Adam Leon Smith (pictured), a Fellow of BCS, The Chartered Institute for IT said: “Comments from the developers about their plans to provide information to individuals about ‘how risky their life is’ based on Bluetooth contacts are alarming.
“These sorts of algorithmic scoring approaches are often inaccurate and can have unintended side effects.”
Before the launch of the app in England and Wales, Wolfgang Emmerich chief executive of Zuhlke Engineering said a “personalised risk score” was being worked on, based on how many Bluetooth hits a person receives from others.
“That might actually help people get a feel for how risky a life they lead,” Emmerich said.
Smith, who chairs the Software Testing Group for BCS, the UK’s professional body for IT added: “Some data is being stored un-encrypted locally. This isn't of great concern as it appears to be just system configuration data, with the sensitive data being stored by Google and Apple.
“However, as the functionality is expanded to include things like personal risk scores, this needs to be encrypted, and I'm keen to see this isn't passed to the developer's servers to establish a centralised tracking system by the backdoor.
“There are security issues with using Bluetooth in this way, it remains possible for attackers to manipulate the behaviour of the system to given incorrect information to users, however this has been made more challenging through various means.”
He continued: “The developers, along with Google/Apple have done a pretty good job in that the application hangs together and has no immediately apparent high-risk flaws. I'm pleased to see the code in the public domain, so experts can study it and identify issues, as BCS recommended.
“The QR code functionality would have been a great way to provide exposure notification functionality for users of older phones.
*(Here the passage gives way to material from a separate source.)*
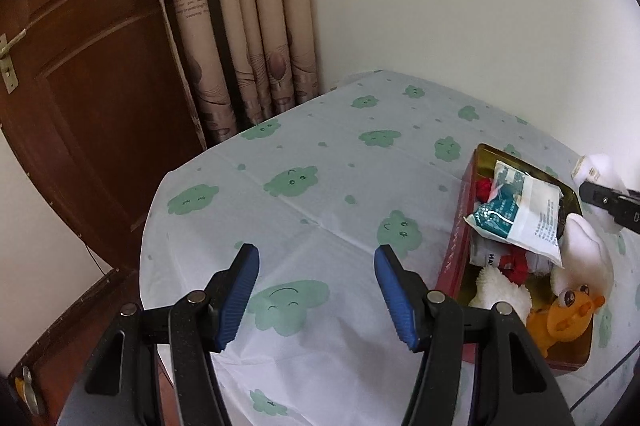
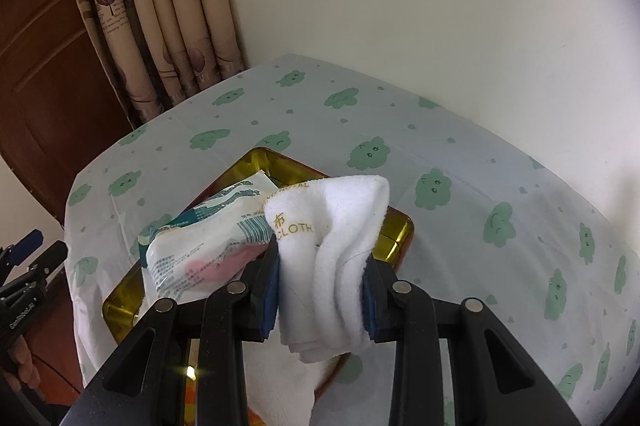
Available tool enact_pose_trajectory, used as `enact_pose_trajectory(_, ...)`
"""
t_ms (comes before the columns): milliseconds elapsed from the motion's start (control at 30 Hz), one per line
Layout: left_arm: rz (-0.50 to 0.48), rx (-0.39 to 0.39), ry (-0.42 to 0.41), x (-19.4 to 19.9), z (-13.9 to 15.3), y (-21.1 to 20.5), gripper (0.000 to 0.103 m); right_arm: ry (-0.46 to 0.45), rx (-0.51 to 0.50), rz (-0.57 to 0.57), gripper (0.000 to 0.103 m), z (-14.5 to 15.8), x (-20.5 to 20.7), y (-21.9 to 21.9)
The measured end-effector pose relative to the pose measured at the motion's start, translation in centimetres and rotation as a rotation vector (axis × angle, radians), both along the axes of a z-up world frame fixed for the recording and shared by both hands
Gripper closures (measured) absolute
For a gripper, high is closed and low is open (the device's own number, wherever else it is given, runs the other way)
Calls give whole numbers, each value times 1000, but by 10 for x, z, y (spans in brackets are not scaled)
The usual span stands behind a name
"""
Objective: Organize soft objects
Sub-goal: 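Carry the white folded cloth into the tin and open the right gripper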
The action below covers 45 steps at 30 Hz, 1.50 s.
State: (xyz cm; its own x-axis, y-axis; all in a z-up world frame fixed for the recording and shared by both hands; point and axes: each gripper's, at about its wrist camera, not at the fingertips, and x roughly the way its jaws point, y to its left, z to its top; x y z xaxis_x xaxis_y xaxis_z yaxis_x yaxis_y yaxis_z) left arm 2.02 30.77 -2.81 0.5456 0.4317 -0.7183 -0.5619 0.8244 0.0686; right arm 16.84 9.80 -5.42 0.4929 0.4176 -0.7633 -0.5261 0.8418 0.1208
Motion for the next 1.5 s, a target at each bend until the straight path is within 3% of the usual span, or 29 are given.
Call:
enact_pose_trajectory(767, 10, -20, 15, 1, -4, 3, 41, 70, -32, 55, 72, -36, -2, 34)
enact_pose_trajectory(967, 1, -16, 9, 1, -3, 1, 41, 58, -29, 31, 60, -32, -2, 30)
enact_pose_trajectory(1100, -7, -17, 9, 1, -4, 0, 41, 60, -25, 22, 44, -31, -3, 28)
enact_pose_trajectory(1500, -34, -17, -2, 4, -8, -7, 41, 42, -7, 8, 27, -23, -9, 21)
It is not clear why people need to have the latest iOS release in order to take pictures of QR codes.”
He added: “Given the significant personal effect of a false positive or negative, the developers should publish their test results, including the false positive and negative rates at different distances.
A sustained campaign to increase public confidence in IT, supported by open and ethical data governance, was key to achieving popular adoption of the app, BCS said.